▶ Directions for this task: The expected answer is a verbatim transcription of the lines below, beginning with the first and ending with the line that holds "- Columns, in", without pictures.

▶ Given information:
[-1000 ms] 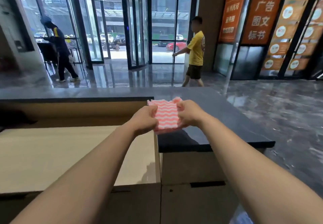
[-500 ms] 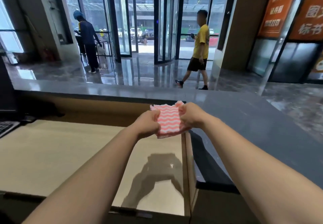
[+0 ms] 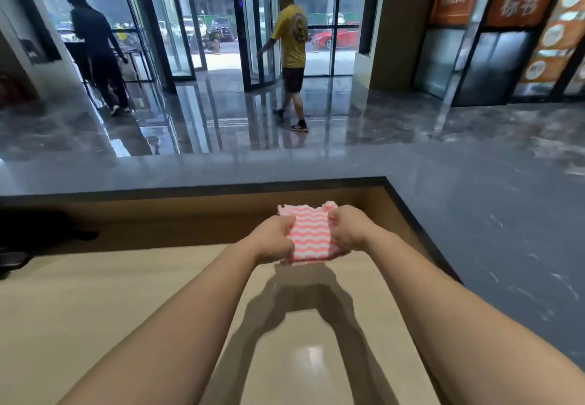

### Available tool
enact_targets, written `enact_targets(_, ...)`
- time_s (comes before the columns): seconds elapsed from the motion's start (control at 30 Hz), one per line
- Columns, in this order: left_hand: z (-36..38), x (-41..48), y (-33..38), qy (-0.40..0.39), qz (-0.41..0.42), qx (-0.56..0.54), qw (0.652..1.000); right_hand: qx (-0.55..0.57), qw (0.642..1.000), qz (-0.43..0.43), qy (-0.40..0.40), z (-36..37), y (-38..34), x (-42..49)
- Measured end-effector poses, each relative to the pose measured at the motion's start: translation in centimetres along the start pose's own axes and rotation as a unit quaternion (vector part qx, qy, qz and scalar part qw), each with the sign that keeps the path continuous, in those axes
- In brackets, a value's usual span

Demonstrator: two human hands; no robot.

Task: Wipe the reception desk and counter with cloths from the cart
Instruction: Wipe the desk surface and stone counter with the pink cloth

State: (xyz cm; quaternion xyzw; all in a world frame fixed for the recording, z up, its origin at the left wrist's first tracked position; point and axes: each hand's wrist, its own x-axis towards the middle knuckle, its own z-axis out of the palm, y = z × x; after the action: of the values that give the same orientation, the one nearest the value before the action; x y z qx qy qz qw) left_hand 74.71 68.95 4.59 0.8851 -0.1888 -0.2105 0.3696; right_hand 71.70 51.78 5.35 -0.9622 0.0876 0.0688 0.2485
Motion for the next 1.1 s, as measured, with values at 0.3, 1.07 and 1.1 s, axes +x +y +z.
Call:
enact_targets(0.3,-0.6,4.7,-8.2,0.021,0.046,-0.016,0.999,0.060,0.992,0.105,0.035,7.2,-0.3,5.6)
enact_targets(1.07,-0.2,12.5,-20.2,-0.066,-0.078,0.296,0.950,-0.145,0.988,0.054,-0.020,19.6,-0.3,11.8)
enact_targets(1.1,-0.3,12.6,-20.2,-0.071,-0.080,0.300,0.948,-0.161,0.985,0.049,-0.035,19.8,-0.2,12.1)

▶ Answer space:
[-1000 ms] 
[-500 ms] 
[+0 ms] 

### Available tool
enact_targets, written `enact_targets(_, ...)`
- time_s (comes before the columns): seconds elapsed from the motion's start (control at 30 Hz), one per line
- Columns, in this order: left_hand: z (-36..38), x (-41..48), y (-33..38), qy (-0.40..0.39), qz (-0.41..0.42), qx (-0.56..0.54), qw (0.652..1.000); right_hand: qx (-0.55..0.57), qw (0.642..1.000), qz (-0.43..0.43), qy (-0.40..0.40), z (-36..37), y (-38..34), x (-42..49)

There is no more to add to the answer.